(What to produce):
Each line of the records that includes "finger" should be found and copied.

(Data shown):
****************************************
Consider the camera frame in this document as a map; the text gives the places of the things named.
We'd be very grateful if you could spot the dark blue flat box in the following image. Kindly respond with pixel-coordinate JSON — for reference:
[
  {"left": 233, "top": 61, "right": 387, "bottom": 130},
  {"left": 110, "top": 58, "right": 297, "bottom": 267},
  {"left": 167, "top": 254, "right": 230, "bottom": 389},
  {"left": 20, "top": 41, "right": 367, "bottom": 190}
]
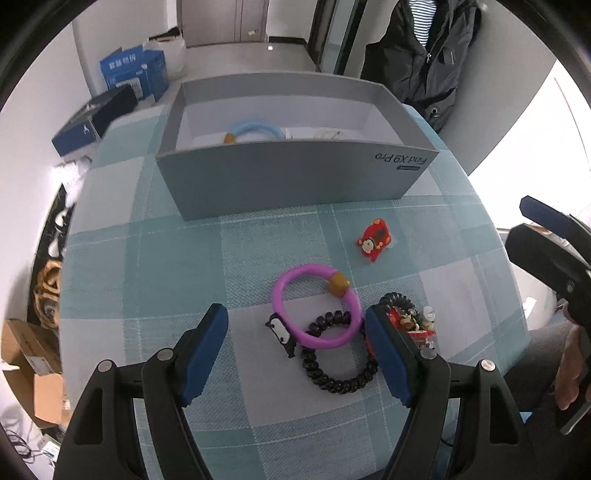
[{"left": 52, "top": 84, "right": 138, "bottom": 158}]

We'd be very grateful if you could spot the black jacket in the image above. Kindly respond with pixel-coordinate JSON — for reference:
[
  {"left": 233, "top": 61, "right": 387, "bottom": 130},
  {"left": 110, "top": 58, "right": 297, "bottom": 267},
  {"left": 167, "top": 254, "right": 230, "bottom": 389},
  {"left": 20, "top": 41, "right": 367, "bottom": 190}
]
[{"left": 360, "top": 0, "right": 483, "bottom": 134}]

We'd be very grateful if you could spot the grey door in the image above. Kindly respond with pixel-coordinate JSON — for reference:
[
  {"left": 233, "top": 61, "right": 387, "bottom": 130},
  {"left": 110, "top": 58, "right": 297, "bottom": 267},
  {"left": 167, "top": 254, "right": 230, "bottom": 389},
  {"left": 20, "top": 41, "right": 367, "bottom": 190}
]
[{"left": 180, "top": 0, "right": 269, "bottom": 42}]

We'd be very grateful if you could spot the red cartoon hair clip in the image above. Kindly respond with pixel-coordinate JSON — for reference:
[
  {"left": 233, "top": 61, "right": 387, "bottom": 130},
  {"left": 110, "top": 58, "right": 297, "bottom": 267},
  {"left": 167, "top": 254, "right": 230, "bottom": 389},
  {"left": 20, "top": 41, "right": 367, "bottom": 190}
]
[{"left": 355, "top": 220, "right": 397, "bottom": 263}]

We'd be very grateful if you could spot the orange coiled cable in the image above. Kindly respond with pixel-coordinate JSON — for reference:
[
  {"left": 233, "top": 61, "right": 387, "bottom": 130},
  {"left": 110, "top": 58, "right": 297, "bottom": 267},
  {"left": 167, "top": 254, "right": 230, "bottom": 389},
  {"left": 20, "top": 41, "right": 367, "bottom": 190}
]
[{"left": 34, "top": 261, "right": 63, "bottom": 329}]

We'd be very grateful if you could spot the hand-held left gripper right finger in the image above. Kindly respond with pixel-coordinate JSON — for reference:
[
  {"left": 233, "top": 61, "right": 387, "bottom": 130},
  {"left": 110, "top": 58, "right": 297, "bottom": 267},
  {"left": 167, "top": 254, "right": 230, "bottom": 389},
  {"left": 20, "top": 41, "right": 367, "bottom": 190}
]
[{"left": 364, "top": 304, "right": 536, "bottom": 480}]

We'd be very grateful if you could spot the white plastic bag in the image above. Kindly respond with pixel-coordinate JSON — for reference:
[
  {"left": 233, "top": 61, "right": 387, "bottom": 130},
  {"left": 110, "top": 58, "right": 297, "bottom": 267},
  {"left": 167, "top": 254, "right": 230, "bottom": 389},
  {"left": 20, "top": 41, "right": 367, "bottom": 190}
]
[{"left": 143, "top": 37, "right": 187, "bottom": 84}]

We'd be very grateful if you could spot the teal checked tablecloth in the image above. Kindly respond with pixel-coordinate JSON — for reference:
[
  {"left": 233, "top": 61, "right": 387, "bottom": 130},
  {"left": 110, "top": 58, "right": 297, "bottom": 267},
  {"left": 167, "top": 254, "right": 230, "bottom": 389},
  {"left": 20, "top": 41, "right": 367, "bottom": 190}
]
[{"left": 58, "top": 104, "right": 532, "bottom": 480}]

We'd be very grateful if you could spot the person's right hand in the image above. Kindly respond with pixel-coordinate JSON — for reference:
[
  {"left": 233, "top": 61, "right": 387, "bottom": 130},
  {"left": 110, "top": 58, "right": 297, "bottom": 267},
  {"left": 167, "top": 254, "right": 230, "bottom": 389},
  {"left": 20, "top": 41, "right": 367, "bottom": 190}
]
[{"left": 555, "top": 325, "right": 586, "bottom": 411}]

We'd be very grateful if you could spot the striped shirt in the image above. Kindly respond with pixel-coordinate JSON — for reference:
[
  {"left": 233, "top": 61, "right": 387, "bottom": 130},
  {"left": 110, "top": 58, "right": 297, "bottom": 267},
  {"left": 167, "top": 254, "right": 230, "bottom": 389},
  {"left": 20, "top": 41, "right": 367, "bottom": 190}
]
[{"left": 406, "top": 0, "right": 444, "bottom": 47}]

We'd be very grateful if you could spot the purple bracelet with amber bead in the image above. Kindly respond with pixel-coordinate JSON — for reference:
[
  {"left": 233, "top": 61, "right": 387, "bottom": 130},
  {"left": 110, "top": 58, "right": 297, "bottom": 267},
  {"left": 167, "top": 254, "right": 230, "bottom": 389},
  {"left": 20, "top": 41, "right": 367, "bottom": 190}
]
[{"left": 271, "top": 264, "right": 362, "bottom": 350}]

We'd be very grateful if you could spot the brown cardboard box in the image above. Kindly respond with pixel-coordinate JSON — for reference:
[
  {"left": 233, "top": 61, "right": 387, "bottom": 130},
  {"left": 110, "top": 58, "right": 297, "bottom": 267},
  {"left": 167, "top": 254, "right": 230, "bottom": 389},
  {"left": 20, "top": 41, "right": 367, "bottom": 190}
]
[
  {"left": 0, "top": 318, "right": 63, "bottom": 376},
  {"left": 31, "top": 371, "right": 70, "bottom": 429}
]

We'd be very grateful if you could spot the blue cardboard box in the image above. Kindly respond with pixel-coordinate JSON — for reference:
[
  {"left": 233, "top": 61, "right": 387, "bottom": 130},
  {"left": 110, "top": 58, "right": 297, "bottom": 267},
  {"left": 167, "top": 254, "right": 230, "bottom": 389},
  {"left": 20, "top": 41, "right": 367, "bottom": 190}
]
[{"left": 99, "top": 45, "right": 168, "bottom": 102}]

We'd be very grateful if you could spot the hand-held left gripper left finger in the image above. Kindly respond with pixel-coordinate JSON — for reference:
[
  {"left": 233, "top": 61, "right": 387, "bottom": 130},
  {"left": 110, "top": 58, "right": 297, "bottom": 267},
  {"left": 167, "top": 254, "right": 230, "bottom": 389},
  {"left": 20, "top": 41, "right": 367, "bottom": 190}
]
[{"left": 55, "top": 303, "right": 230, "bottom": 480}]

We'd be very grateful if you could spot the black cat charm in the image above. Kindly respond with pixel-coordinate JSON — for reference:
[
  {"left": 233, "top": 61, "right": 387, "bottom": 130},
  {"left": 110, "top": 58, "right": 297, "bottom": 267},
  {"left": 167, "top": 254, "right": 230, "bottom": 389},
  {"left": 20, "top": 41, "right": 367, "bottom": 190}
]
[{"left": 265, "top": 312, "right": 297, "bottom": 360}]

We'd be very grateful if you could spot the white crumpled wrapping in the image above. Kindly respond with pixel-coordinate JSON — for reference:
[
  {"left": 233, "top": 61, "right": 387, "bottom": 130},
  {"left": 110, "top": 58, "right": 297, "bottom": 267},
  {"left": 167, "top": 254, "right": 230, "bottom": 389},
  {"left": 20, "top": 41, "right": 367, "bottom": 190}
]
[{"left": 55, "top": 157, "right": 90, "bottom": 204}]

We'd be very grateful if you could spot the grey cardboard box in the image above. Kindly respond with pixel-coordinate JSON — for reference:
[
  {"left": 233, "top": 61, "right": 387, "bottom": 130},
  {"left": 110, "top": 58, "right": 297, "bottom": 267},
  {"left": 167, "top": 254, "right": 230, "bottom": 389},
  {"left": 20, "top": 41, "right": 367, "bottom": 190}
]
[{"left": 156, "top": 76, "right": 441, "bottom": 222}]

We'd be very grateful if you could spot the light blue bracelet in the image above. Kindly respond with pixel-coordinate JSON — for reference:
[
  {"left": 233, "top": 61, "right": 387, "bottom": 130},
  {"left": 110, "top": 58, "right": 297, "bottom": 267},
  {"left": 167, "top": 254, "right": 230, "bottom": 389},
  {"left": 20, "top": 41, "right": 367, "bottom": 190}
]
[{"left": 223, "top": 120, "right": 283, "bottom": 145}]

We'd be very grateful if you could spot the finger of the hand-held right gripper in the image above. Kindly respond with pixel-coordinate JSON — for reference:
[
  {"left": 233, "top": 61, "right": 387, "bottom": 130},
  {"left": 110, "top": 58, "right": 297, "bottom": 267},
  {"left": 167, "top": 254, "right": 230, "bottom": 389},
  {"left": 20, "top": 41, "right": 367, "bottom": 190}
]
[
  {"left": 519, "top": 196, "right": 591, "bottom": 259},
  {"left": 505, "top": 223, "right": 591, "bottom": 301}
]

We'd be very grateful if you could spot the plain black spiral hair tie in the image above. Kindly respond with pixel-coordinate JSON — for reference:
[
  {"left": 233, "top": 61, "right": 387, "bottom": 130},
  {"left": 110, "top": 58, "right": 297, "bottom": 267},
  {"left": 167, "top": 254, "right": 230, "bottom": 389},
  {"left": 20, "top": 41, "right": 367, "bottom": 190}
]
[{"left": 301, "top": 310, "right": 380, "bottom": 395}]
****************************************
(Solution):
We'd be very grateful if you could spot the hand-held left gripper right finger in the image above. Kindly respond with pixel-coordinate JSON — for reference:
We'd be very grateful if you could spot the hand-held left gripper left finger in the image above. Kindly respond with pixel-coordinate JSON — for reference:
We'd be very grateful if you could spot the finger of the hand-held right gripper in the image above. Kindly respond with pixel-coordinate JSON — for reference:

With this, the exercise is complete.